WHAT THE TASK REQUIRES —
Everything from the line that contains "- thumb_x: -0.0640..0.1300" to the final line of the data, both ends included, must be set down exactly, apart from the pictures.

STORED DATA —
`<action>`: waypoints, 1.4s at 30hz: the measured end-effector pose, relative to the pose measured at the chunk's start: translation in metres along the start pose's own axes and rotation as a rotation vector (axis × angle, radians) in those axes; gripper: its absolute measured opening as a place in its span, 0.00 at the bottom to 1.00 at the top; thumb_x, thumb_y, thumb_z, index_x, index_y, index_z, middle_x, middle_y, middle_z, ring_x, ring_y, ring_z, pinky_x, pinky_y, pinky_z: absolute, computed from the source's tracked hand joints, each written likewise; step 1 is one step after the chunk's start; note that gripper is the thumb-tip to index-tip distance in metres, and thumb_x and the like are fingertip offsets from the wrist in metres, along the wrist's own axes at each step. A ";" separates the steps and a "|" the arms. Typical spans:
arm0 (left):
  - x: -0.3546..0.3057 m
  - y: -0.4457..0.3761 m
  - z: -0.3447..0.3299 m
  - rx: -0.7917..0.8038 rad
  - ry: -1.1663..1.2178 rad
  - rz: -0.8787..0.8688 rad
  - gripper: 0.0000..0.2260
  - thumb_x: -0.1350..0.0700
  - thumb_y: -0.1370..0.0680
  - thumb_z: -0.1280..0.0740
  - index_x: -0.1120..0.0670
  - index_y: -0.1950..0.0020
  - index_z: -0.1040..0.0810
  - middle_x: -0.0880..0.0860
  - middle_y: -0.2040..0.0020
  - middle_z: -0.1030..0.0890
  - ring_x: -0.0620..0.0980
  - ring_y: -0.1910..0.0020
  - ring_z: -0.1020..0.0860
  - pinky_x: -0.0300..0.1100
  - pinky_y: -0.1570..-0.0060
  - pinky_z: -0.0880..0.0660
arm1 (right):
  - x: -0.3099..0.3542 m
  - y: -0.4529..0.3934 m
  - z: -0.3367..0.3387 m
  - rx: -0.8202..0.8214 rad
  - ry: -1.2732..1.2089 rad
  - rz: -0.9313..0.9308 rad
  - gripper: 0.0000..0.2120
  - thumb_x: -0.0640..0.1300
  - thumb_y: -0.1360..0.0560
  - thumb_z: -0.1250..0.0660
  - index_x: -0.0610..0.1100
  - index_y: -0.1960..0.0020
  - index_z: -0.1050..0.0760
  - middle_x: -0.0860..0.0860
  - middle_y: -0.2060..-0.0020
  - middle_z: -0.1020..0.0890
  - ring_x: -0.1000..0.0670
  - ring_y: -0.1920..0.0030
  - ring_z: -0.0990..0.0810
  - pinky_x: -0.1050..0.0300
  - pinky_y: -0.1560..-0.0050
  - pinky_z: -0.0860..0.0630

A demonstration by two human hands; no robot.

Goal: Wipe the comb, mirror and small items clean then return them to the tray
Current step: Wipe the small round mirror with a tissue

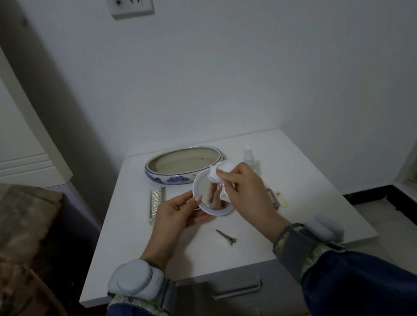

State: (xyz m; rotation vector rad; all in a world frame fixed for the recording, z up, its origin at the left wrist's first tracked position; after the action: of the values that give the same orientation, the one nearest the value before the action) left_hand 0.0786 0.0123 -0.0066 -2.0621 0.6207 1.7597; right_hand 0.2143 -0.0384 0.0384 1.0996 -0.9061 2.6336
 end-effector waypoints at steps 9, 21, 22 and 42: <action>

SOLUTION —
  - thumb_x: -0.0640..0.1300
  - thumb_y: -0.1360..0.0560
  - thumb_z: -0.1250..0.0660
  - index_x: -0.0610..0.1100
  - index_y: -0.1960..0.0020
  - index_z: -0.1050..0.0760
  - middle_x: -0.0860..0.0860
  - middle_y: -0.2060..-0.0020
  - middle_z: -0.1020..0.0890
  - ring_x: -0.1000..0.0670
  - ring_y: -0.1920..0.0030
  - ring_z: -0.0990..0.0810
  - pinky_x: -0.1050..0.0300
  - pinky_y: -0.1560..-0.0050
  - pinky_z: -0.0860..0.0630

A demonstration by two human hands; no robot.

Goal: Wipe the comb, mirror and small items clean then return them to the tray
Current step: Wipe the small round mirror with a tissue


State: (xyz m; rotation vector rad; all in a world frame fixed for the recording, z up, its origin at the left wrist's first tracked position; after the action: of the values that give the same orientation, the one nearest the value before the action) left_hand 0.0786 0.0123 -0.0066 -2.0621 0.6207 1.7597; right_hand 0.2143 -0.0384 0.0384 1.0996 -0.9061 2.6336
 end-effector waypoints at steps 9, 21, 22 and 42: <action>

Nothing more belongs to this exercise.